Exercise prompt :: Repeat the listing in full, exactly as it stands.
BEGIN
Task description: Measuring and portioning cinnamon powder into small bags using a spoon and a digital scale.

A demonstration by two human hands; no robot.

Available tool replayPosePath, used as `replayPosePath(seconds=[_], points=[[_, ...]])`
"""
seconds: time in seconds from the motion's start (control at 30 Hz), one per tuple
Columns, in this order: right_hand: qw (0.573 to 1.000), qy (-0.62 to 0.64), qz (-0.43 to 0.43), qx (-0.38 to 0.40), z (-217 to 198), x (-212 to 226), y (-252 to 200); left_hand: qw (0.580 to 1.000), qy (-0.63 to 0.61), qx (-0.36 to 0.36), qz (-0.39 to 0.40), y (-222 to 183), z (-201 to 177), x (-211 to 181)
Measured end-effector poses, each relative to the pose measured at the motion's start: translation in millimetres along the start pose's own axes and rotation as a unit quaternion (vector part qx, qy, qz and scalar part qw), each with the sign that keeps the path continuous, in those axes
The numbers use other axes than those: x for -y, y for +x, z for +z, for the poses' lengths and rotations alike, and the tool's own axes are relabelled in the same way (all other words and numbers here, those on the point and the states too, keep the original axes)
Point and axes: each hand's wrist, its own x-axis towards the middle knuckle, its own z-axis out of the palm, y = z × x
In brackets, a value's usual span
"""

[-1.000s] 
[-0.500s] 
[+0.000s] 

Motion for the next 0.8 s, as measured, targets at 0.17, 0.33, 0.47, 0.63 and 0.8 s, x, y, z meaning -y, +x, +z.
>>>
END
Output for this task ::
Task description: Measuring and portioning cinnamon powder into small bags using a spoon and a digital scale.

A demonstration by two human hands; no robot.

Available tool replayPosePath, used as `replayPosePath(seconds=[_], points=[[_, ...]])`
"""
seconds: time in seconds from the motion's start (control at 30 Hz), one per tuple
Columns, in this order: right_hand: qw (0.573 to 1.000), qy (-0.62 to 0.64), qz (-0.43 to 0.43), qx (-0.38 to 0.40), z (-217 to 198), x (-212 to 226), y (-252 to 200); left_hand: qw (0.580 to 1.000), qy (-0.63 to 0.61), qx (-0.36 to 0.36), qz (-0.39 to 0.40), y (-222 to 183), z (-201 to 177), x (-211 to 181)
Measured end-effector poses, each relative to the pose measured at the motion's start: translation in millimetres along the start pose's own axes and rotation as a unit quaternion (vector part qx, qy, qz and scalar part qw), each with the sign that keeps the path continuous, in those axes
The numbers use other axes than those: x for -y, y for +x, z for +z, for the poses' lengths and rotations alike, and the tool's own axes are relabelled in the same way (all other words and numbers here, those on the point and the states too, keep the original axes)
Point and axes: each hand's wrist, its own x-axis towards the middle knuckle, its own z-axis out of the palm, y = z × x
In brackets, a value's usual span
"""

[-1.000s] 
[-0.500s] 
[+0.000s] 

Motion for the next 0.8 s, as measured, targets at 0.17, 0.33, 0.47, 0.63 and 0.8 s, x, y, z meaning -y, +x, +z.
>>>

This is the complete output.